Life expectancy has been rising worldwide as a result of better-quality healthcare and technological advancements. According to the Office for National Statistics (ONS), life expectancy in the UK in 2018 to 2020 was approximately 81 years, with women living 83 years on average and men 79 years.
Whilst people are glad to live longer, it also poses a number of socioeconomic challenges. A recent report published by the World Health Organization (WHO) found that dementia affected 47 million people globally in 2015. This figure is predicted to nearly triple to 132 million by 2050.
While loss of capacity is an unpleasant subject, within the context of an ageing population it is critical that businesses take proactive steps to both safeguard operations and support affected individuals. This is particularly important for family businesses, which often rely on compact teams and a sole director.
How can a family business future proof itself, and what are their obligations? Here is a list of key considerations to be taken into account:
- Act early to protect the business and the individual's health
It can be difficult to raise concerns with the head of the family business, particularly where they are not willing to acknowledge that there is an issue. Even so, it is best to take a proactive approach.
Where the relevant individual is a director or employee of the company, the business owes them a duty to take reasonable care of their health and safety. This becomes increasingly difficult to navigate as they lose capacity. Dealing with the issue early is the best way to ensure that a health and safety plan can be put in place, as well as a succession plan for the individual's role to promote a smooth transition where they are no longer able to perform it. It also enables the business to consider whether there are any reasonable adjustments it can implement to support them in their role.
However, when approaching the conversation and deciding who should have those discussions, you should also consider the individual's right to confidentiality and that you will be discussing sensitive personal health data (such as their diagnosis and symptoms) which has special protection under the GDPR. On a human level, you will also want to ensure that you treat the impacted individual with compassion and dignity.
2. An individual's loss of capacity can affect other staff members
Businesses should remember that they also owe a duty of care to other staff members. It's important to ensure that they are not working in an environment that makes them feel uncomfortable or places them at risk of harassment or from a health and safety perspective.
Progressive diseases such as Alzheimer's and dementia can operate to reduce the inhibitions of the affected individual, meaning that they might behave inappropriately in a work environment. An employee can successfully bring a harassment claim against a colleague and their employer regardless of whether the individual intended to create a hostile or degrading environment. In brief, an Employment Tribunal does not consider the intention of the alleged harasser but the impact of their behaviour on the claimant and whether that impact was reasonable.

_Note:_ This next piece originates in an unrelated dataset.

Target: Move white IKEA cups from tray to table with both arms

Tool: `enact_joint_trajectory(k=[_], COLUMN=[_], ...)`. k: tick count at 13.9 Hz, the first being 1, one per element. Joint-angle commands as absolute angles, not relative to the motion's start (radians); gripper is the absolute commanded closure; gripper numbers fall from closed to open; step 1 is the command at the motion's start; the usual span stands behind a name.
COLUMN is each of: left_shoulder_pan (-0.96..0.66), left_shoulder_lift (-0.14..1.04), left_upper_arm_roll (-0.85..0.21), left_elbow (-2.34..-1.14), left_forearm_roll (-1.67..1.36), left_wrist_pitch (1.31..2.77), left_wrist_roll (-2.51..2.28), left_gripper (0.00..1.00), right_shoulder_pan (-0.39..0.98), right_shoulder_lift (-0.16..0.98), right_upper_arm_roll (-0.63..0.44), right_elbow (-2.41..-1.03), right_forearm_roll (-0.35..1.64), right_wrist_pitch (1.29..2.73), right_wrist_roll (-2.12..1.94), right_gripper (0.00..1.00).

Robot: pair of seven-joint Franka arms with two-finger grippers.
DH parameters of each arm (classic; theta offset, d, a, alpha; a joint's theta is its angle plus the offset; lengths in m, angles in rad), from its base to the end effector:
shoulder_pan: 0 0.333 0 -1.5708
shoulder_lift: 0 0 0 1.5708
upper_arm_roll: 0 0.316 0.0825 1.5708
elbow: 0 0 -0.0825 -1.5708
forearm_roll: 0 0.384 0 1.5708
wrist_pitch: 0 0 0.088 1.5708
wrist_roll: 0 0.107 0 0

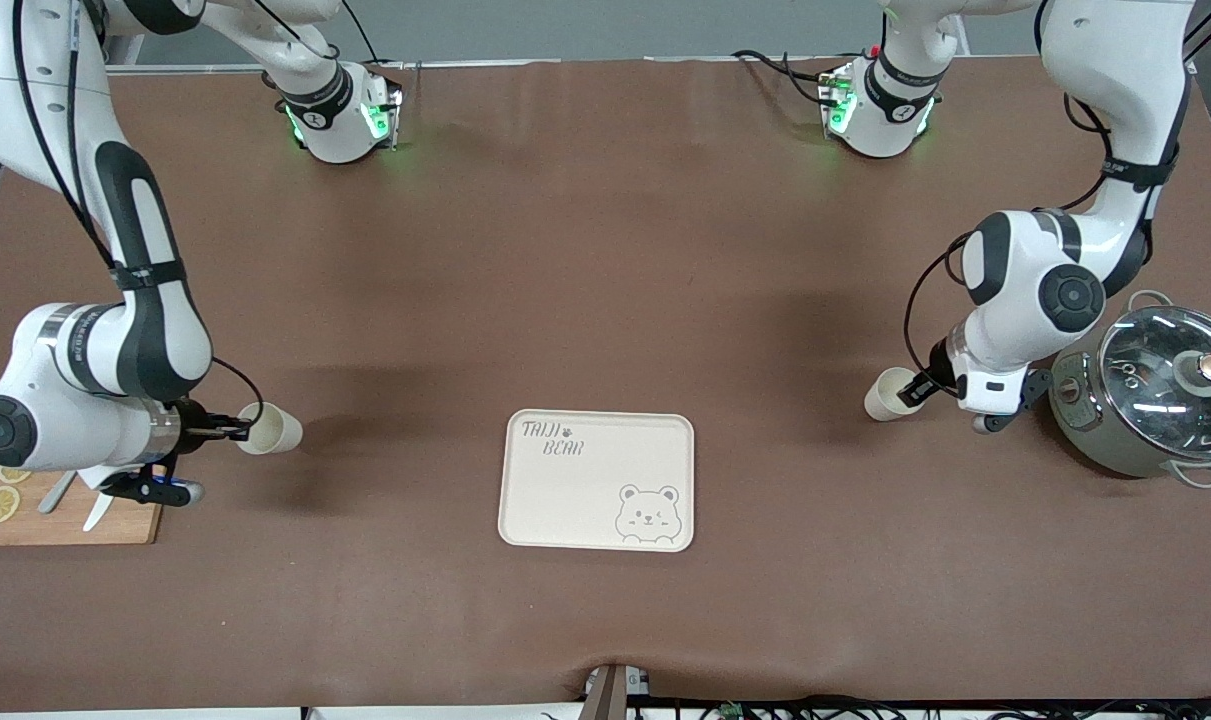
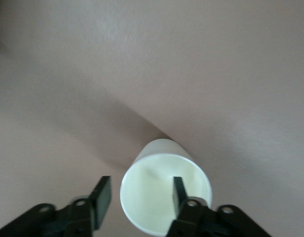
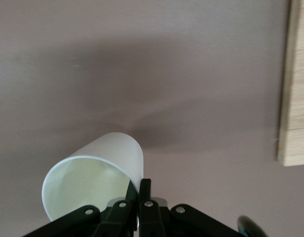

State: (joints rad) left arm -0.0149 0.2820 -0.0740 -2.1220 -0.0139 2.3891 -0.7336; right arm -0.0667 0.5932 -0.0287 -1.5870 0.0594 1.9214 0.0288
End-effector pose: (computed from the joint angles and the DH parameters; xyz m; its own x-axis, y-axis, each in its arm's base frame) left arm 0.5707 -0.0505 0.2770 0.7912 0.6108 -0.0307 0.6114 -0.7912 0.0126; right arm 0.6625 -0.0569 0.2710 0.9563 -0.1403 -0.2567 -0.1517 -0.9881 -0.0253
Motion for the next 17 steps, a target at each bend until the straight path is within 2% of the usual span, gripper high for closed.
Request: enact_joint_trajectory(k=[1,4,7,9,10,11,12,13,14,15,17], left_shoulder_pan=[-0.009,-0.009,-0.008,-0.003,-0.005,-0.006,-0.005,-0.003,0.0,0.009,0.035], left_shoulder_lift=[0.219,0.221,0.218,0.189,0.172,0.151,0.129,0.108,0.095,0.078,0.054], left_upper_arm_roll=[-0.084,-0.084,-0.083,-0.083,-0.083,-0.083,-0.084,-0.083,-0.08,-0.075,-0.074], left_elbow=[-2.032,-1.855,-1.722,-1.677,-1.677,-1.677,-1.677,-1.677,-1.677,-1.672,-1.671], left_forearm_roll=[0.002,0.002,0.003,0.032,0.035,0.035,0.035,0.035,0.035,0.035,0.035], left_wrist_pitch=[2.219,2.002,1.864,1.778,1.773,1.769,1.755,1.74,1.721,1.7,1.681], left_wrist_roll=[-0.733,-0.719,-0.716,-0.7,-0.69,-0.687,-0.669,-0.637,-0.602,-0.556,-0.479], left_gripper=[0.0,0.0,0.0,0.0,0.0,0.0,0.0,0.0,0.0,0.0,0.0], right_shoulder_pan=[-0.109,-0.123,-0.139,-0.146,-0.146,-0.146,-0.146,-0.147,-0.147,-0.146,-0.141], right_shoulder_lift=[0.56,0.565,0.574,0.574,0.574,0.575,0.575,0.577,0.575,0.577,0.572], right_upper_arm_roll=[-0.008,-0.009,-0.009,-0.008,-0.008,-0.008,-0.008,-0.008,-0.008,-0.008,-0.006], right_elbow=[-1.658,-1.675,-1.686,-1.69,-1.69,-1.692,-1.69,-1.69,-1.69,-1.69,-1.674], right_forearm_roll=[0.043,0.041,0.012,0.002,0.002,0.002,0.002,0.002,0.002,0.003,0.003], right_wrist_pitch=[1.974,1.997,2.031,2.034,2.034,2.036,2.036,2.036,2.034,2.03,2.02], right_wrist_roll=[-0.04,-0.055,-0.057,-0.057,-0.057,-0.057,-0.057,-0.057,-0.057,-0.049,-0.054], right_gripper=[1.0,1.0,0.99,0.99,0.96,0.85,0.69,0.5,0.19,0.0,0.0])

From an employee relations perspective, failing to address that the business owner is losing capacity can also place significant pressure on other staff members, as they attempt to manage a business owner who may not always be making rational decisions and monitor their behaviour while also juggling their normal duties.
3. A business Lasting Power of Attorney may be the answer
Part of the proactive approach could include planning how the business would be run day to day if something happened to the head of the family business – how would suppliers be paid, who would access the business bank accounts and how would the staff get paid?
Putting in place a lasting power of attorney (LPA) for key people in the business can be an excellent solution. It enables them to appoint others to make decisions on their behalf if they no longer have capacity to do so. Unlike a general power of attorney, an LPA endures beyond a loss of capacity and so provides a long-term insurance policy. However, depending on the type of business, other considerations are also required:
- Sole Trader – an LPA is often sufficient to enable an attorney appointed by an LPA to continue the business.
- Partner in a partnership – this can be a little more complicated as the position will partly depend on what the partnership agreement says about a partner losing mental capacity.
- Limited Company – in this instance, decisions tend to fall into two categories: shareholder decisions and director decisions. An LPA can be used for an attorney to make shareholder decisions but not director decisions. This is because directors' duties can't be delegated to an attorney.
Where a business has a sole director, this can cause significant stress and upheaval, especially if the company's constitution doesn't deal with such an eventuality. The best preparation in these cases is to review the company's articles and ensure that they contain a clear and agreed process should a director lose capacity.
From a practical standpoint, the head of the business could start early to share essential information with the future decision makers or, if that is not appealing, they could write confidential guidance which could be made available if they become unable to run the business in the future.
However big your business, effective contingency plans can be made to manage the loss of capacity and often starting early is the best solution.